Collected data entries
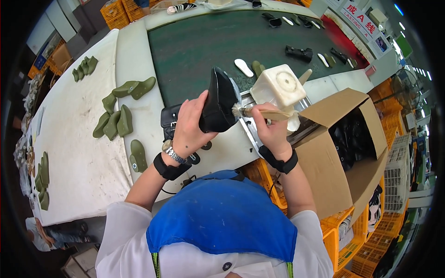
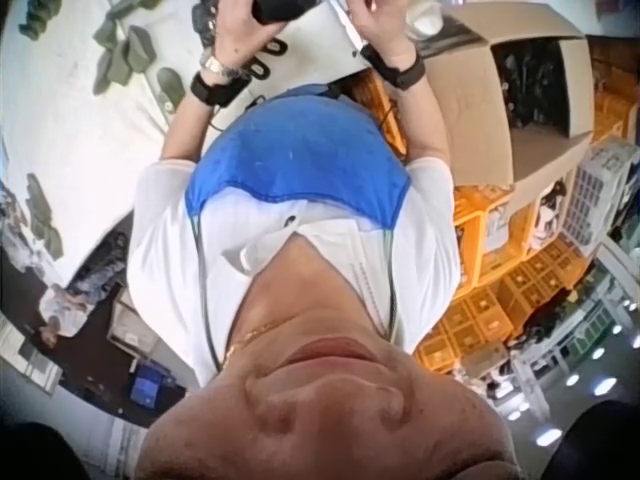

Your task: Trim and apply adhesive to shoe components in a factory assembly line setting.

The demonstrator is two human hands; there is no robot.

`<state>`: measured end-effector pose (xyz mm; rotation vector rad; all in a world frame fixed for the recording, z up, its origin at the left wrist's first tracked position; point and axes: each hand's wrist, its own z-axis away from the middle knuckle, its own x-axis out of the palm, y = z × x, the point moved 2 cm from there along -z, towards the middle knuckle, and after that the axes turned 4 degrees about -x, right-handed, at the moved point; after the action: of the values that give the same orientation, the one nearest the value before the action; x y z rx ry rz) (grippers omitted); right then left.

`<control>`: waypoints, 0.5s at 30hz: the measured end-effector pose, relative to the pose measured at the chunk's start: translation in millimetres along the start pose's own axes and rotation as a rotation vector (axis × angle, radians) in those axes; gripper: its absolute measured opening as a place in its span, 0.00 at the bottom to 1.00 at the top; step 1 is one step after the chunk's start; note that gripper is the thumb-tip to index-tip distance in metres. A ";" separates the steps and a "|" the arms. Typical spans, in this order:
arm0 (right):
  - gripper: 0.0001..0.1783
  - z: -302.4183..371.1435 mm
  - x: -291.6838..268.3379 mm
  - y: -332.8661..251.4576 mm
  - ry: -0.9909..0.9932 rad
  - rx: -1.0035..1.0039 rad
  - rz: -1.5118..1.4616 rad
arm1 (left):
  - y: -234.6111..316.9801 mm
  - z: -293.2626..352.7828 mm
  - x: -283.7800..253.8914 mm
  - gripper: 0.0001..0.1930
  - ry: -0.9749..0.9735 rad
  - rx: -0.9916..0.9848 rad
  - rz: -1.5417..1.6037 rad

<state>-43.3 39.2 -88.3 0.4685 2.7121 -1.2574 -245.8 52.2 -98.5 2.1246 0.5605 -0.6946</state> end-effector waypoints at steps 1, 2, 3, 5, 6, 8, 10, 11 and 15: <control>0.04 2.7 1.2 -0.9 -0.033 0.014 -0.035 | -0.6 -1.0 -0.1 0.45 0.044 0.025 -0.018; 0.05 4.9 2.5 -1.3 -0.066 0.028 -0.070 | -0.8 -1.2 -0.1 0.45 0.087 0.049 -0.036; 0.05 6.1 3.6 -1.2 -0.067 0.029 -0.070 | -1.3 -1.1 0.3 0.45 0.086 0.048 -0.036; 0.06 8.9 5.5 0.2 -0.063 0.062 -0.101 | -1.4 -0.2 0.6 0.43 0.150 0.093 -0.087; 0.06 11.2 6.7 -0.3 -0.064 0.064 -0.101 | -3.6 0.1 2.1 0.43 0.150 0.091 -0.087; 0.07 17.5 8.4 1.3 -0.043 0.241 -0.229 | -8.3 1.4 5.3 0.41 0.213 0.163 -0.183; 0.08 21.1 8.0 3.0 -0.034 0.368 -0.335 | -11.8 2.0 6.8 0.40 0.233 0.191 -0.220; 0.08 23.0 8.6 5.2 -0.024 0.494 -0.441 | -12.6 3.0 6.9 0.39 0.253 0.220 -0.258; 0.08 30.5 10.2 23.7 0.024 0.509 -0.462 | -12.1 6.0 7.1 0.38 0.246 0.259 -0.300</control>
<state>-46.1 32.7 -127.6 -0.1259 2.5802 -2.0833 -249.5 55.3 -113.0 2.4131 0.9845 -0.7031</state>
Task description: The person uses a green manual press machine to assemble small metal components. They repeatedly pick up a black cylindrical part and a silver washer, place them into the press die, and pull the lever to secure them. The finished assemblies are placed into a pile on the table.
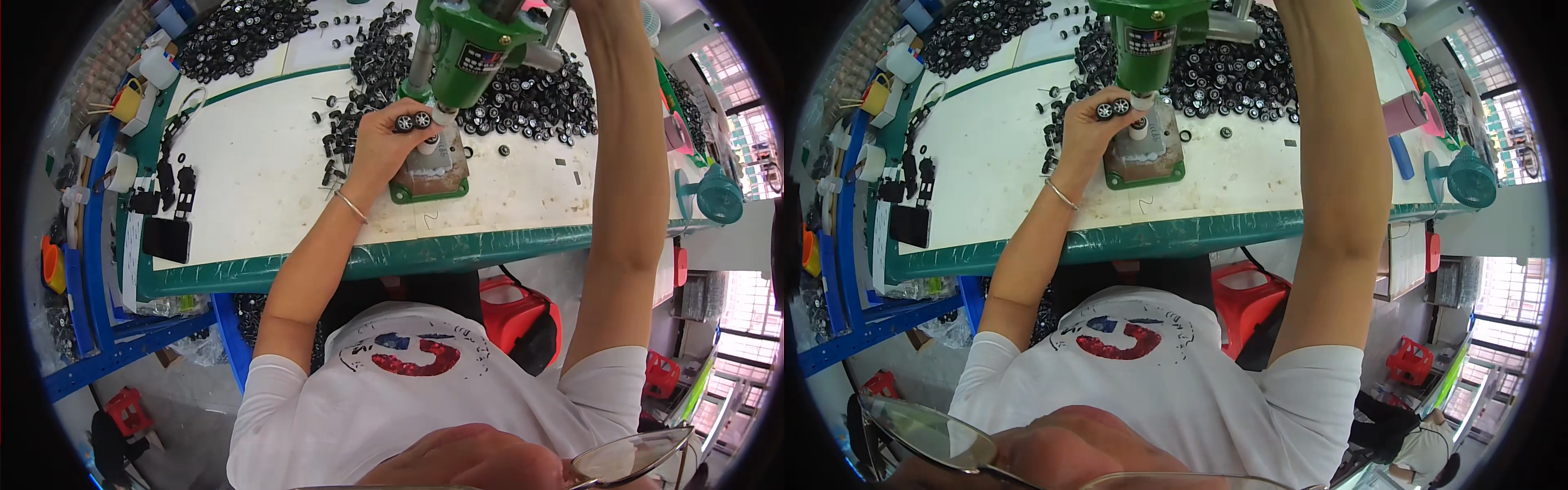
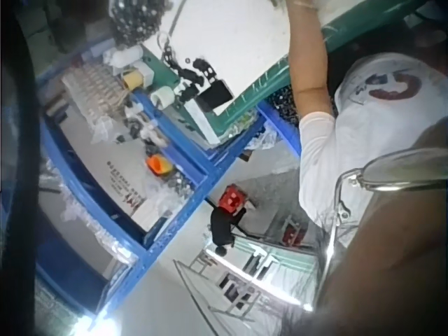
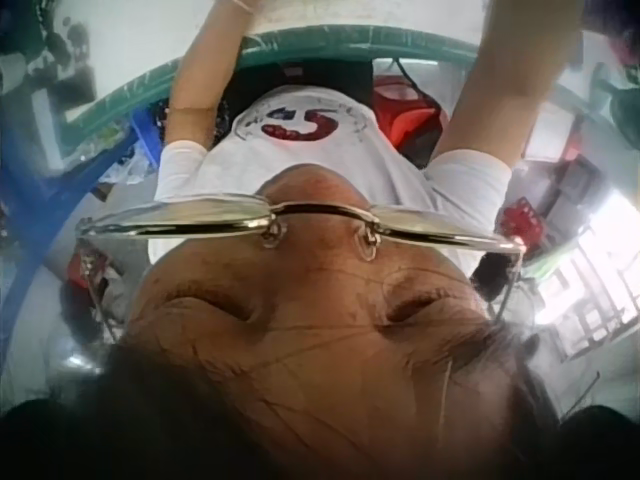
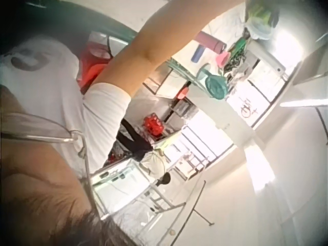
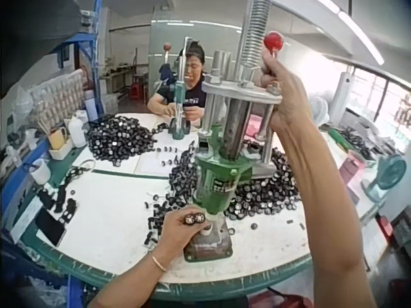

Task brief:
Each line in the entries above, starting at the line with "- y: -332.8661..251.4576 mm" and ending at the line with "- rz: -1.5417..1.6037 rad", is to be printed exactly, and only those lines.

Written answer:
  - y: -332.8661..251.4576 mm
  - ry: -0.9909..0.9932 rad
  - rx: -1.0035..1.0039 rad
  - rz: -1.5118..1.4616 rad
arm1 (left):
  - y: -234.6111..316.9801 mm
  - z: -293.2626..352.7828 mm
  - x: -283.7800..253.8914 mm
  - gripper: 0.0001..0.1930
  - ry: -0.9749..0.9735 rad
  - rx: -0.9916..0.9848 rad
  - rz: -1.5417..1.6037 rad

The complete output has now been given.